[PROBLEM DETAILS]
Report every line of the records below that includes the string "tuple".

[DATA TO PROCESS]
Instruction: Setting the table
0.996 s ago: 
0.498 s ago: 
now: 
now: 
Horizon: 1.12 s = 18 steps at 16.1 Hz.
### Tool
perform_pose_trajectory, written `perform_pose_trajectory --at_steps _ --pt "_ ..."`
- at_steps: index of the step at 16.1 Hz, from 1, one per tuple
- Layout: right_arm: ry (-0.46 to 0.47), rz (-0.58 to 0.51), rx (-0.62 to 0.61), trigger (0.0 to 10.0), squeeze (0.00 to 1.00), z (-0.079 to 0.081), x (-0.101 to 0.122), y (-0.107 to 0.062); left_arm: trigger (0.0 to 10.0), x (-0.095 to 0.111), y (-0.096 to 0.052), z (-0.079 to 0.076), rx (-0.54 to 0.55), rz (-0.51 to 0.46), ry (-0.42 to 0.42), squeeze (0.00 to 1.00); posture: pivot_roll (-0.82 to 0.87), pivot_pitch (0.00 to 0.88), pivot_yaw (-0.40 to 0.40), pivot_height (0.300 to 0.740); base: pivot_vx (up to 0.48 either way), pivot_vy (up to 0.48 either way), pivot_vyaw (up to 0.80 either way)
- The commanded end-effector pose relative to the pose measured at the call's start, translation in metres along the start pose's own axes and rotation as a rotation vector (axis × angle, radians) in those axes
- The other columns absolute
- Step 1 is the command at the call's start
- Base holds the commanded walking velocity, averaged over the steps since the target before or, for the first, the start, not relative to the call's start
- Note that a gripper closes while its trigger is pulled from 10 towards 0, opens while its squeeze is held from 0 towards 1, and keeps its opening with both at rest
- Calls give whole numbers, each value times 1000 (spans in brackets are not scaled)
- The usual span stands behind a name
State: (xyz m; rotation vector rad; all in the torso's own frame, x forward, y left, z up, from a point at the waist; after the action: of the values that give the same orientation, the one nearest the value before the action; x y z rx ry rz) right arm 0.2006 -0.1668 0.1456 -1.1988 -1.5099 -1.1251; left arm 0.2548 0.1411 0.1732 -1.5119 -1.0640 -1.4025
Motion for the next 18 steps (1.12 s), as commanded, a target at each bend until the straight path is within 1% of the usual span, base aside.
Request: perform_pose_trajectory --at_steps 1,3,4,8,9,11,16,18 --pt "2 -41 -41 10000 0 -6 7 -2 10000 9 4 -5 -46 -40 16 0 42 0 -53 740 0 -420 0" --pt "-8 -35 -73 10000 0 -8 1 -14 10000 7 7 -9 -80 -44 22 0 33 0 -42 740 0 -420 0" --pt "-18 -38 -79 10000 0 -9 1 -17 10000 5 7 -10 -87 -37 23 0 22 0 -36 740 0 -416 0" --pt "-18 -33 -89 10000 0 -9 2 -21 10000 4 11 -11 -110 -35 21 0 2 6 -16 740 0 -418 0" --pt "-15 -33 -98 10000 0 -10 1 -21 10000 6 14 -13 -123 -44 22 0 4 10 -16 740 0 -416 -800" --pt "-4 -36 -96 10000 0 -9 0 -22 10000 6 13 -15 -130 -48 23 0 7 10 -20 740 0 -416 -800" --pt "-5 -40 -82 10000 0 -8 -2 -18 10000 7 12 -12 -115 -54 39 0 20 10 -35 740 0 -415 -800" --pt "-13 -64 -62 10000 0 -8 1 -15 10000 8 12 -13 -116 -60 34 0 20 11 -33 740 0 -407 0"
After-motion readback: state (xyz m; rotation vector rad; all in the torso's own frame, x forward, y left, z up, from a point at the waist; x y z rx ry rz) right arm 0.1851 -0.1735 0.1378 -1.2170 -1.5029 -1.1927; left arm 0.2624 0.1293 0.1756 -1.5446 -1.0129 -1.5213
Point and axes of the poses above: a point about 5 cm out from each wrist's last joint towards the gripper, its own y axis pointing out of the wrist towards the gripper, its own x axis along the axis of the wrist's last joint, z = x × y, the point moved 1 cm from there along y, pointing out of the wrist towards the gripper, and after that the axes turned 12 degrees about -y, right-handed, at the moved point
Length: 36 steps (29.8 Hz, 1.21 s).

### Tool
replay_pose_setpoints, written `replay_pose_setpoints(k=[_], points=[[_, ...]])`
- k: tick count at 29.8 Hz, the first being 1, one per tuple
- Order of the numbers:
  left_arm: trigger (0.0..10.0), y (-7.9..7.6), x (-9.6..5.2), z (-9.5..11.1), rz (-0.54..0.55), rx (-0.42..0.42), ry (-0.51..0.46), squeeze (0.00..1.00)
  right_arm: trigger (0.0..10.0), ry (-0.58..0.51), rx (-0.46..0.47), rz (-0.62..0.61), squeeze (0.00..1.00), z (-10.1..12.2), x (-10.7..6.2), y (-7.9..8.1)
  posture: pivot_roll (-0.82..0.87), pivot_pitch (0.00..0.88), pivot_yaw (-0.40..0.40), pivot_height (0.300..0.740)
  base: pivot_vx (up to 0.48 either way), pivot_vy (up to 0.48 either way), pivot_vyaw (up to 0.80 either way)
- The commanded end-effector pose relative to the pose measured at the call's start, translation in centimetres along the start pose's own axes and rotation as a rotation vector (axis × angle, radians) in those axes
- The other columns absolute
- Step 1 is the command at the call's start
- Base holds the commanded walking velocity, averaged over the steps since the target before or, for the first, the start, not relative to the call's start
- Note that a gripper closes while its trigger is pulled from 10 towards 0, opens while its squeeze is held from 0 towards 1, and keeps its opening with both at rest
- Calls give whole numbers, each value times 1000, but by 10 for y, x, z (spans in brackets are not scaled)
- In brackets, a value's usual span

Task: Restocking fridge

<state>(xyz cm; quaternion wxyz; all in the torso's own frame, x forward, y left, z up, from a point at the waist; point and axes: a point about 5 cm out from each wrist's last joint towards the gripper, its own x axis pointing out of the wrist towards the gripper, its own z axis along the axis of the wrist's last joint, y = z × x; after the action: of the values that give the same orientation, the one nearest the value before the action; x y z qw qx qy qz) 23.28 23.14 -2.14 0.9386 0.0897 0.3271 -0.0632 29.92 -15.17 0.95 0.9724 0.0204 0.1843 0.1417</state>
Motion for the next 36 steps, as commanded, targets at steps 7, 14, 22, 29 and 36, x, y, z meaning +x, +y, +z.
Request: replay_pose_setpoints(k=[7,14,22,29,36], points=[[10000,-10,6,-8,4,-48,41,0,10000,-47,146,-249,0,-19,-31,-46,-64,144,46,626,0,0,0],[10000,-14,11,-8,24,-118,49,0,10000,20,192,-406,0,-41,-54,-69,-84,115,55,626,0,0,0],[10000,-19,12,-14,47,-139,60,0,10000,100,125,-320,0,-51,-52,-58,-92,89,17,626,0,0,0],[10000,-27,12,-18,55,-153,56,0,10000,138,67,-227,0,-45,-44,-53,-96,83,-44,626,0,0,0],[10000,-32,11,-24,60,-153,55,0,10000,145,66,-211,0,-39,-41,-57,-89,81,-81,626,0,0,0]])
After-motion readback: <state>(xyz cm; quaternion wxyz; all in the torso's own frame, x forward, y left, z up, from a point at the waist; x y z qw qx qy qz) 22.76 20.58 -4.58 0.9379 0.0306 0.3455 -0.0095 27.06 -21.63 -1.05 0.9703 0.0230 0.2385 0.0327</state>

[FINAL ANSWER]
- at_steps: index of the step at 16.1 Hz, from 1, one per tuple
- k: tick count at 29.8 Hz, the first being 1, one per tuple

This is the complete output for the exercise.